**Activity:** For the word "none", find each line in the entries where it occurs and copy that line.

**Exercise input:**
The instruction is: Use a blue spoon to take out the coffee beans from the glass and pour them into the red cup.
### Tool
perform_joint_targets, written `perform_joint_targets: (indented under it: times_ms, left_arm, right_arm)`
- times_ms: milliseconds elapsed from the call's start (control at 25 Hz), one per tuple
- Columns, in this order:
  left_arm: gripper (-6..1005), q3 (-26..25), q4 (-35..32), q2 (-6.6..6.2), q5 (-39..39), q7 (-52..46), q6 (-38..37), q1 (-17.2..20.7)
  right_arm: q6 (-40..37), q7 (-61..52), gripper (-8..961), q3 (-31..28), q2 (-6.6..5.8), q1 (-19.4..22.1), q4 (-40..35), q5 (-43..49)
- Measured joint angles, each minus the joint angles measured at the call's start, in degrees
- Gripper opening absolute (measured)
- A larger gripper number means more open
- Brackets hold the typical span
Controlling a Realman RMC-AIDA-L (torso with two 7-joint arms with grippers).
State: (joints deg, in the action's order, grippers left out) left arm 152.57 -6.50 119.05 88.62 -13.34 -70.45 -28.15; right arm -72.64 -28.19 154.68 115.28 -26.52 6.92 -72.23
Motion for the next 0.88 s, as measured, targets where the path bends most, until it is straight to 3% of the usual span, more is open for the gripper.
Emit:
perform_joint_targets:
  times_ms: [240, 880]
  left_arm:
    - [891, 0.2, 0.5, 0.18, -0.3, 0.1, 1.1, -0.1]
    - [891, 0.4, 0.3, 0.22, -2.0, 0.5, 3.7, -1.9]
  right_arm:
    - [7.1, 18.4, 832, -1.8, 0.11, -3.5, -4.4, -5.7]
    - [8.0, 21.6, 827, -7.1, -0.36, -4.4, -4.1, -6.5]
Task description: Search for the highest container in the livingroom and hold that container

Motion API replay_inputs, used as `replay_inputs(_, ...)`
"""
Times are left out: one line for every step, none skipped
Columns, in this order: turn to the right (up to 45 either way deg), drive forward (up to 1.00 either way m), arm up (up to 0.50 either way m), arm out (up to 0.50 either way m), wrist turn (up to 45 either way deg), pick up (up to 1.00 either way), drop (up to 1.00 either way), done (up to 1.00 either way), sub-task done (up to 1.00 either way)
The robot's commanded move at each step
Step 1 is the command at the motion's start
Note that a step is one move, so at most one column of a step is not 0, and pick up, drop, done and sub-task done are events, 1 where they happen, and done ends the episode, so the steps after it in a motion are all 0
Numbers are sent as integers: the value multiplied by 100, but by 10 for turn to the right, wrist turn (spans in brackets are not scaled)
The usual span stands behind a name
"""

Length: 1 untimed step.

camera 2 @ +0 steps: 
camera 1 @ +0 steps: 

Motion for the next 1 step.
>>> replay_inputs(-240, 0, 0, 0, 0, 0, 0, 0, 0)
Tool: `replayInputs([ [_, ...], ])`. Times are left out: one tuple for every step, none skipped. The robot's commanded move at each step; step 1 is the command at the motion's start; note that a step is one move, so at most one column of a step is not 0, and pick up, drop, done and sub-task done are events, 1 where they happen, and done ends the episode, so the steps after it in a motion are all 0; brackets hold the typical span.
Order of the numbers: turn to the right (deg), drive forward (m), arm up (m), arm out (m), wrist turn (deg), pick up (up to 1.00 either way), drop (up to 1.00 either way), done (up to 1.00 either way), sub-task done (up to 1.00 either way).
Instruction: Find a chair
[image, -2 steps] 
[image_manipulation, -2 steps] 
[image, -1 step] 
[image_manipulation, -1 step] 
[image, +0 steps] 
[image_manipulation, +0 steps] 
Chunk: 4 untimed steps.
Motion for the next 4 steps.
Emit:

**Your response:**
Times are left out: one line for every step, none skipped
Tool: `replayInputs([ [_, ...], ])`. Times are left out: one tuple for every step, none skipped. The robot's commanded move at each step; step 1 is the command at the motion's start; note that a step is one move, so at most one column of a step is not 0, and pick up, drop, done and sub-task done are events, 1 where they happen, and done ends the episode, so the steps after it in a motion are all 0; brackets hold the typical span.

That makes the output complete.